B.B. : J‘ai un parcours très luxe alors je voulais montrer que « vegan » ne collait pas forcement avec ringard ou cheveux sales ! Que « vegan » puisse être chic tout en étant sans animaux et un peu plus respectueux de la planète entre autre comme la marque FANTÔME qui est en vente sur mon site qui
fait du recyclage avec de la chambre à air. Il y a presque 10 ans, quand j‘ai travaillé pour la maison Valentino, une de mes clientes m‘a dit « pourquoi vous ne lancez pas un site internet de vente en ligne ? » Cette idée a sommeillé en moi pendant des années car je ne savais pas ce que je voulais
vendre. Avec l‘écologie et le véganisme l‘idée est venue naturellement vers moi : Sacs et accessoires véganes et écolo, voilà !

Gamme FANTÔME sélectionnée par VEGAN VOGUE (chambres à air recyclées).

Marque KWEDER sélectionnée par VEGAN VOGUE.

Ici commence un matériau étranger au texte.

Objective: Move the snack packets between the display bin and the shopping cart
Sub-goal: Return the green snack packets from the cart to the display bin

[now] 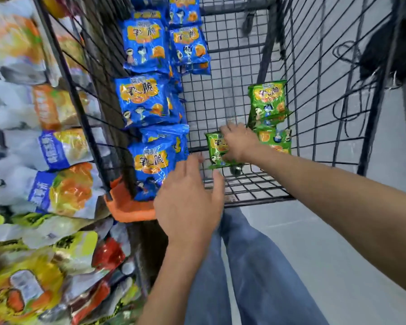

En quoi votre projet vous tenait-il à cœur ?
B. B. : J‘ai très longtemps vendu du cuir dans plusieurs maisons de luxe, avec le temps cela me dérangeait de plus en plus. Je suis très écolo depuis des années. Il y a plus de 10 ans j‘ai commencé à faire du compost très artisanalement à Paris avec une boite à glace dans ma cuisine que je vidais
dans les parterres de la ville le soir avec une petite pelle. Je voulais que mon travail devienne plus éthique et depuis 2 ans j‘ai arrêté de manger de la viande, puis le lait et petit à petit d‘autres aliments ont suivi. Il m‘est devenu impossible de vendre de la peau d‘animaux souvent en provenance de la Chine … Et que dire de la toxicité ! Je me souviens que le nez nous piquait quand la marchandise sortait des cartons!

Vous avez radicalement changé de direction professionnellement suite à une certaine prise de conscience : quel est le message que vous souhaiteriez diffuser aujourd’hui ?
B. B. : Mon message est qu‘il faut changer de mode de vie ainsi que de mode tout court ! Pour sauver la planète et arrêter l‘élevage des animaux, qui sont tués pour leur viande ainsi que pour leur peau, car cela est en train de tuer notre environnement. Vivre sans viande et sans peau de bête est
possible.

La boutique de Bergthor : http://www.vegan-vogue.com

Article et interview par Aloïse Fillaudeau pour Vegan France.